La caída de esa consulta popular y la posterior construcción de una reforma laboral consensuada evidencian una verdad que muchos ya intuían: el objetivo nunca fue escuchar al pueblo, sino usarlo como excusa. Instrumentalizar la voluntad popular para beneficios personales es una traición a la democracia. Pero Colombia no es ingenua: los ciudadanos ya abrieron los ojos, y ni ellos ni el Congreso están dispuestos a permitir más manipulaciones. Desde el Senado y la oposición ya se han interpuesto demandas contra la consulta, exigiendo su revisión legal. Las reglas del juego democrático no están para acomodarse al poder de turno.

Para agravar aún más la crisis institucional, el presidente ha condicionado el retiro de la consulta popular a que el Senado incluya, sin más, los puntos que él exige en la reforma laboral. Como si eso no fuera suficiente, ha advertido que, en caso de que la Corte Constitucional no le dé la razón, recurrirá a su último y más preocupante recurso: convocar a una asamblea constituyente.
Señor presidente, lo último que faltaba: que el chantaje sea su método para imponer lo que no ha podido construir con diálogo.
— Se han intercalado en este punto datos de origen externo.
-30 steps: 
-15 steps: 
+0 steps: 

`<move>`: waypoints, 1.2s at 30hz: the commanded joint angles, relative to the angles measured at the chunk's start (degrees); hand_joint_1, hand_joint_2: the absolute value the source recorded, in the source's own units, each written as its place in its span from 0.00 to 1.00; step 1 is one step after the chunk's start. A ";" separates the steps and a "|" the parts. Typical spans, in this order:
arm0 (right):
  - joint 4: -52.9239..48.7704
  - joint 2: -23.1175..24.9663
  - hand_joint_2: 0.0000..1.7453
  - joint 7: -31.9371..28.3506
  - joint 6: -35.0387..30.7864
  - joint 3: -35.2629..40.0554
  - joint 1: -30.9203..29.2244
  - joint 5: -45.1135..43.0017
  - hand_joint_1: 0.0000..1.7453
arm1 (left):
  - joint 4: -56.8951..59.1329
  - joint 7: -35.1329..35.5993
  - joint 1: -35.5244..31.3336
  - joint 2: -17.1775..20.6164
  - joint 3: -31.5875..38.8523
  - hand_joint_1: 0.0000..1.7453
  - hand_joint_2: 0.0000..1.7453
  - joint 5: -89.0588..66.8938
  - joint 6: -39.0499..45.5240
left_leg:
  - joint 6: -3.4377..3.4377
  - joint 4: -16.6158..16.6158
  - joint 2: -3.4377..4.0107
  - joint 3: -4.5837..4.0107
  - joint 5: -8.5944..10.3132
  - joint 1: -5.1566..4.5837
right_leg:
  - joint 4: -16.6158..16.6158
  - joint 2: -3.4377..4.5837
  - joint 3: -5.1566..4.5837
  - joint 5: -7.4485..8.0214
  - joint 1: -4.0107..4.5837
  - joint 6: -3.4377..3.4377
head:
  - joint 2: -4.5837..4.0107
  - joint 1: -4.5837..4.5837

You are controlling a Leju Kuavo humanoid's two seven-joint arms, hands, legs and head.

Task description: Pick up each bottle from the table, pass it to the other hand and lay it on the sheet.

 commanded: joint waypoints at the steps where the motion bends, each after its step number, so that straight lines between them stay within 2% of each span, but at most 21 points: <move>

Ese no es el camino, y nunca lo será. Parece que se le olvida que, al igual que a usted, al Senado lo elige el pueblo. Y ese mandato popular merece respeto.

Colombia no puede permitirse regresar a los días en que las balas intentaban callar las ideas. Ese capítulo de nuestra historia costó demasiadas vidas y dejó heridas profundas que aún no cicatrizan. Hoy, cuando nuevos temores vuelven a tomar fuerza, resulta inaceptable que la protección se politice según la ideología. Sin importar el pensamiento, todos los líderes merecen las mismas garantías, las mismas que se le ofrecieron al presidente cuando era oposición.

El sicario que perpetuo este vil y cobarde ataque es un menor de edad, por lo que la legislación prevé que sea juzgado con un tratamiento diferenciado respecto a los adultos. No obstante, es fundamental subrayar que este no fue un acto de violencia cualquiera: se trata de un golpe directo a la democracia, a la libertad de expresión y a la libre participación política. Un hecho que nos devuelve, con dolor, a los años más oscuros de nuestra historia.

Por ello, este caso debe convertirse en un mensaje claro para las generaciones venideras y, sobre todo, para quienes utilizan a menores como herramientas de guerra o violencia política. Si estos crímenes no se sancionan por igual con toda la contundencia que permite la ley, continuarán ocurriendo bajo la lógica perversa de promesas económicas mínimas a jóvenes vulnerables.

No se trata de ignorar las complejas realidades sociales que enfrentan muchos de estos menores, sino de establecer un principio fundamental e innegociable: la violencia no tiene justificación, y mucho menos cuando se ejerce mediante la instrumentalización de menores de edad.

La Fiscalía General de la Nación tiene la responsabilidad histórica de actuar con celeridad, seriedad y transparencia. Colombia no necesita más hipótesis, sino respuestas concretas que conduzcan a la identificación y judicialización de todos los responsables, materiales e intelectuales, de este atentado atroz.

Este no es un momento para profundizar la polarización. Hoy Colombia necesita unidad, altura moral y liderazgo real. Como bien lo ha dicho el propio Miguel Uribe: “sin seguridad no hay paz”.

El dolor que hoy recorre a Colombia no se puede describir con palabras. La sensación de que lo avanzado se ha perdido, de que la seguridad se ha desvanecido y el miedo vuelve a instalarse en cada rincón del país, es una realidad que no podemos ignorar.

Porque lo que está en juego no es solo la vida de un líder político, sino el alma misma de nuestra democracia. No basta con condenar el atentado: es momento de que todos los colombianos se unan y le exijan al Gobierno garantías reales para que en 2026 se celebren unas elecciones libres, seguras y verdaderamente democráticas.

La prioridad en este momento es la recuperación del senador Uribe Turbay y el respaldo a su familia. Colombia entera los acompaña. Que pronto pueda volver a abrazar a sus seres queridos y continuar con su firme tarea de defender las libertades que tanto nos ha costado construir.